At the end of the tour, Evett and other former members of D'Oyly Carte left that company and transferred to the Adelphi Theatre where they appeared in a new Edwardian musical comedy, The Earl and the Girl and in the pantomime Little Hans Andersen. Evett continued to perform in West End musicals and operettas for a decade, appearing at Daly's Theatre, Drury Lane, the Hicks Theatre and the Vaudeville, in shows such as The Little Michus (1905), The Talk of the Town (1905), The Merveilleuses (1906), The Merry Widow (1907, creating the role of Camille de Rosillon), A Waltz Dream (1908), and The Girl in the Train (1910). In 1912, he returned to the Adelphi in Autumn Manoeuvres, which was managed by the famous producer George Edwardes, and later toured in that production. In 1913 and 1914, Evett performed on Broadway.

===Directing and management career===
When George Edwardes died in 1915, Evett returned to England, where he managed the Edwardes estate, which was then in debt and close to bankruptcy.
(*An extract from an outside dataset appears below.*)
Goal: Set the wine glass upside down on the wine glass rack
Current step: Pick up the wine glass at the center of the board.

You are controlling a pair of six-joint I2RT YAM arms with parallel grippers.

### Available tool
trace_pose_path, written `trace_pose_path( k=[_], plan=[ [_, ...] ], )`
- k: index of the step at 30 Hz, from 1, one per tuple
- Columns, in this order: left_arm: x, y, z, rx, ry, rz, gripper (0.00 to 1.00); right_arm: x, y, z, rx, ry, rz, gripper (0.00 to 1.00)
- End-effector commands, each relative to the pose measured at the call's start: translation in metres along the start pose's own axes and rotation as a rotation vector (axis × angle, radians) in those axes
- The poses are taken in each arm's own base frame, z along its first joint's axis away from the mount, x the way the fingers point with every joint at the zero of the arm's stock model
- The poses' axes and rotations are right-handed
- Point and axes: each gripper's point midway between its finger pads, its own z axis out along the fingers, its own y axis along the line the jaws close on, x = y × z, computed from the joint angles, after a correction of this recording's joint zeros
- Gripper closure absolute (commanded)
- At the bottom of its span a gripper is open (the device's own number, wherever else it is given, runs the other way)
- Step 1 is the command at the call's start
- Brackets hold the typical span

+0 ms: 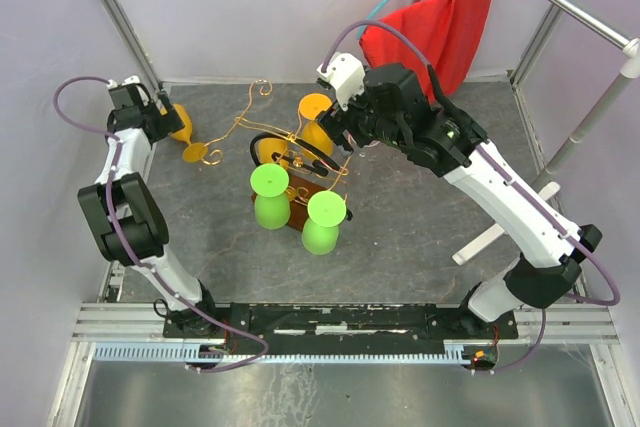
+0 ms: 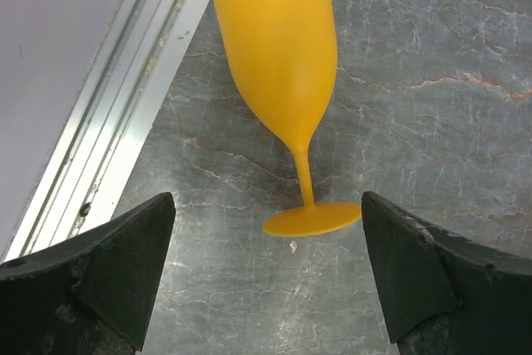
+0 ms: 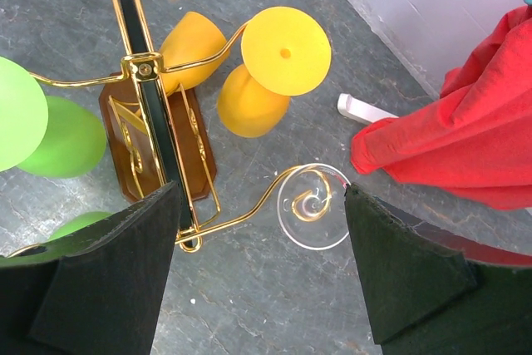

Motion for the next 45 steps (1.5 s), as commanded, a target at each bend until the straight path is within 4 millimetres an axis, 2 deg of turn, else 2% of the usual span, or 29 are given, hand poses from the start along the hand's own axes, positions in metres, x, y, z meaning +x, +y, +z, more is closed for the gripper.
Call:
trace_pose_path(
  k=[1, 4, 12, 22, 26, 31, 34, 38, 45],
  plan=[
    [-0.013, -0.01, 0.007, 0.04, -0.007, -0.081, 0.01, -0.005, -0.01, -0.002, 0.046, -0.022, 0.005, 0.13],
    [-0.005, -0.012, 0.017, 0.02, 0.013, -0.103, 0.01, -0.003, -0.012, 0.0, 0.055, -0.018, 0.007, 0.13],
    [0.011, -0.035, 0.045, 0.019, 0.055, -0.085, 0.01, 0.0, -0.016, 0.007, 0.069, -0.007, 0.007, 0.13],
    [0.017, -0.035, 0.068, -0.002, 0.063, -0.115, 0.04, 0.005, -0.02, 0.009, 0.096, 0.011, 0.03, 0.13],
    [0.02, -0.037, 0.064, 0.0, 0.066, -0.086, 0.05, 0.005, -0.02, 0.01, 0.102, 0.013, 0.04, 0.13],
    [0.02, -0.045, 0.041, 0.026, 0.031, 0.06, 0.05, 0.005, -0.018, 0.016, 0.092, 0.012, 0.042, 0.14],
    [0.031, -0.051, 0.034, 0.083, 0.054, 0.157, 0.04, 0.005, -0.015, 0.021, 0.079, 0.013, 0.037, 0.14],
    [0.042, -0.054, 0.03, 0.119, 0.085, 0.288, 0.04, 0.005, -0.011, 0.027, 0.058, 0.015, 0.03, 0.14],
    [0.037, -0.057, 0.029, 0.153, 0.09, 0.433, 0.04, 0.006, -0.01, 0.028, 0.049, 0.016, 0.015, 0.14]
  ],
)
Evett became the managing director of Daly's Theatre and George Edwardes Enterprises. Evett produced shows for Daly's and other Edwardes theatres. At Daly's, he first directed and produced The Happy Day (1916). In 1917, Evett produced and had a creative hand in The Maid of the Mountains. He engaged José Collins to star in, and Oscar Asche to direct, this musical. The show ran for a record-breaking three years and saved the Edwardes estate. This was followed by A Southern Maid (1917; revived 1920) and Our Peg (later adapted into Our Nell). He also directed revivals of The Dollar Princess.
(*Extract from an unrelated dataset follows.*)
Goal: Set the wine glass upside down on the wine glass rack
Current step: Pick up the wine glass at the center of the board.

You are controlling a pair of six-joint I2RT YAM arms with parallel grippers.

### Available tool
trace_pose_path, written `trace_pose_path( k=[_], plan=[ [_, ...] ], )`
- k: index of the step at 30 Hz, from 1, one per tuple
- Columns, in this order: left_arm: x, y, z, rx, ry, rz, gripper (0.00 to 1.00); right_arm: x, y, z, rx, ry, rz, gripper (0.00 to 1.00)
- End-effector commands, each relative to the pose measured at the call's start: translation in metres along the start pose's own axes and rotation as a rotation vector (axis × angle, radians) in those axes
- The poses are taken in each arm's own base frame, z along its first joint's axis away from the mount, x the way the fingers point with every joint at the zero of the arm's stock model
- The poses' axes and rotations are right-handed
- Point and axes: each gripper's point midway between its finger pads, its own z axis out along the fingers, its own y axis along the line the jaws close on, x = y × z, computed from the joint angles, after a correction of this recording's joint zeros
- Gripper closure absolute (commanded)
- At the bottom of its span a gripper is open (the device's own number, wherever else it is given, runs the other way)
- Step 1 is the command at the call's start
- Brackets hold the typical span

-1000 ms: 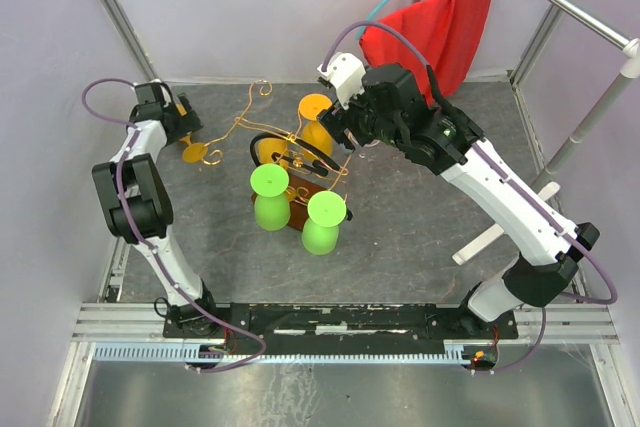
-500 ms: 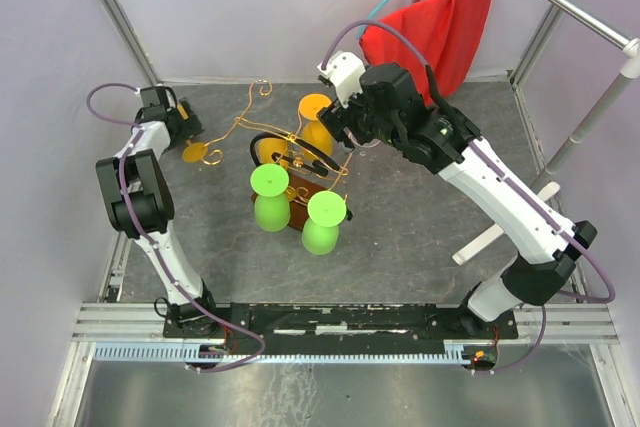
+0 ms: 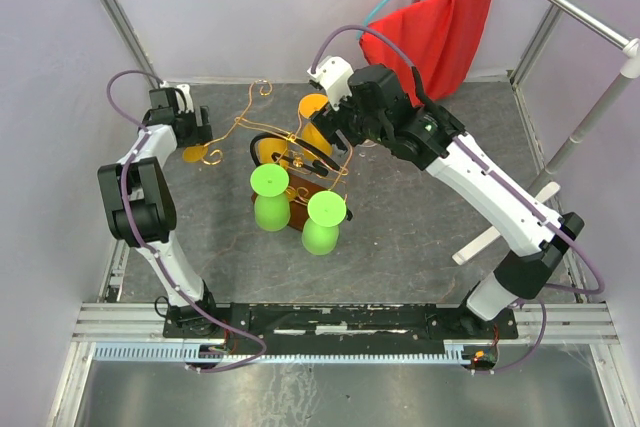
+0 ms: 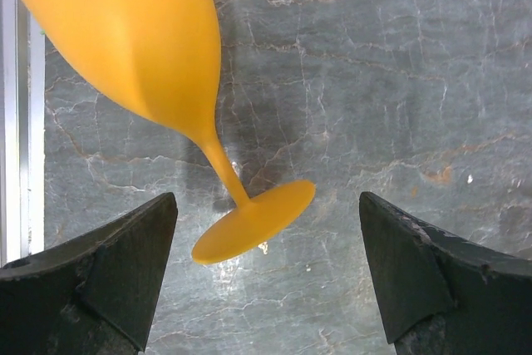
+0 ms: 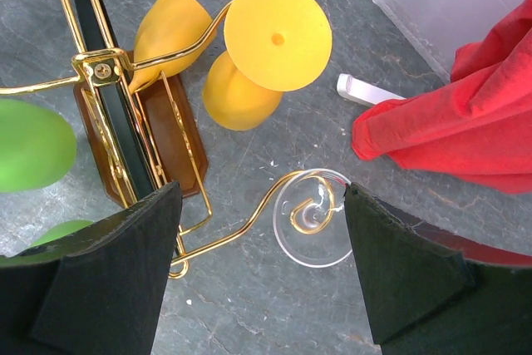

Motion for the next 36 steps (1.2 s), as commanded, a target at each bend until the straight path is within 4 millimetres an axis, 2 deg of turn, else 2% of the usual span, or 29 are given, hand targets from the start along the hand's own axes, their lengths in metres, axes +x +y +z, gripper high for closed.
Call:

At the Gaiety Theatre, Evett produced Theodore & Co (1916) and Going Up (1918), an English adaptation of The Last Waltz (both in 1922), the latter of which he co-authored. There in 1924, he produced Our Nell, the revised version of Our Peg, at the Gaiety. His final production was Frasquita, in 1925, at the Prince's Theatre.

==Recordings==
Evett recorded many songs for Odeon between 1906 and 1908, including songs from West End musicals such as The Little Michus, The Geisha, and The Merry Widow. He also recorded two songs from The Yeomen of the Guard ("Is Life a Boon?" and "Free From His Fetters Grim"). These were re-released on the Pearl CD, The Art of the Savoyard. He also recorded one song from each of Merrie England ("The English Rose") and A Princess of Kensington ("A Sprig of Rosemary").